Aukcja LTE powinna być odwołana – twierdzi Biuro Analiz Sejmowych. Z opinii wydanej 18 listopada 2014 r. podpisanej przez prof. Marka Szydło wynika, że termin składania ofert wstępnych (poniedziałek godz. 15.00) w akcji częstotliwości ogłoszonej przez Urząd Komunikacji Elektronicznej został ustalony w sposób niezgodny z rozporządzeniem ministra administracji i cyfryzacji.
Z naszych informacji wynika, że opinia została już przekazana do MAiC oraz UKE i jest obecnie przez nie analizowana. BAS uważa, że w obecnej sytuacji prezes UKE powinien odwołać aukcję i ogłosić ją ponownie, w zgodzie z przepisami. Na wadliwy prawnie sposób określenia terminu składania ofert zwracała wcześniej uwagę Anna Streżyńska, poprzednia prezes UKE. Sprawa jest jednak kontrowersyjna i nie wszyscy prawnicy zgadzają się z tą interpretacją.
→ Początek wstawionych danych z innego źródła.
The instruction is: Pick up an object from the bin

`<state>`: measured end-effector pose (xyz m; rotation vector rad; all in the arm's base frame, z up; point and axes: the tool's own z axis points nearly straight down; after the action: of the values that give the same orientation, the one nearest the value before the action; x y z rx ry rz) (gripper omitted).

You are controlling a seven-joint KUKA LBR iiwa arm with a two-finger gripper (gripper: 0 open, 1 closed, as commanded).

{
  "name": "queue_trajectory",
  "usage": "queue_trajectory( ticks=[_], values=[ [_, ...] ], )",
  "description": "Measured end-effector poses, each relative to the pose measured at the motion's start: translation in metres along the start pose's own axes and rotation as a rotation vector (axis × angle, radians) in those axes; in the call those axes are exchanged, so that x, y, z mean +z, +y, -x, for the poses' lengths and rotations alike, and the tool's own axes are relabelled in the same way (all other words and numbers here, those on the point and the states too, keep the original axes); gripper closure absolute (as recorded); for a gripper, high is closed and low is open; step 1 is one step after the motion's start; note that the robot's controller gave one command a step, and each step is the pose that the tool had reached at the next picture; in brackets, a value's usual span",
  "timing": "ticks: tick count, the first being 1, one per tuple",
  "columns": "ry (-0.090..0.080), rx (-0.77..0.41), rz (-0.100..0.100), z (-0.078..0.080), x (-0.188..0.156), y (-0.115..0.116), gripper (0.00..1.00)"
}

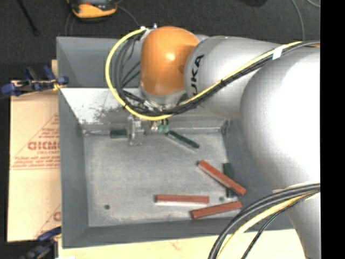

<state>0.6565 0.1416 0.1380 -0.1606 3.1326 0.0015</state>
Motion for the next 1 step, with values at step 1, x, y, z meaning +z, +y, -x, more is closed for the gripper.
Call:
queue_trajectory(
  ticks=[1],
  values=[
    [0.0,0.001,0.001,-0.0001,0.0,0.0005,0.0]
  ],
)
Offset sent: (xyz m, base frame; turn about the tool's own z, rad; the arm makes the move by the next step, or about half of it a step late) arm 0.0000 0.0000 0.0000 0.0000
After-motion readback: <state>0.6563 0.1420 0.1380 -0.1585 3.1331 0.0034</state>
Niemniej opinia Marka Szydły potwierdza interpretację Streżyńskiej. Według niego, bez względu na przyjętą interpretację - w zgodzie z Kodeksem cywilnym, czy Kodeksem postępowania administracyjnego - w obu przypadkach 45-dniowy termin na ogłoszenie terminu składania ofert wstępnych powinien zostać obliczony na godz.23:59 24 listopada, a nie na godz.15:00 w tym dniu. Uchybienie to stanowi "rażące naruszenie prawa", które może stanowić podstawą do żądania uchylenia wyników aukcji. Jedynym sposobem na to uchybienie jest, według Marka Szydły, odwołanie aukcji i ogłoszenie nowego, pozbawionego wad, terminu (ekspert podaje jeszcze hipotetyczne możliwości interpretacyjne, które pozwoliłyby nie odwoływać aukcji, ale sam przyznaje, że są mało przekonujące).
Procedura dystrybucji częstotliwości 800 MHz potrzebnych operatorom do wybudowania sieciLTE już raz została zawieszona. Polska jest jednym z niewielu krajów UE, w którym jeszcze nie zakończono procesu sprzedaży pasma LTE.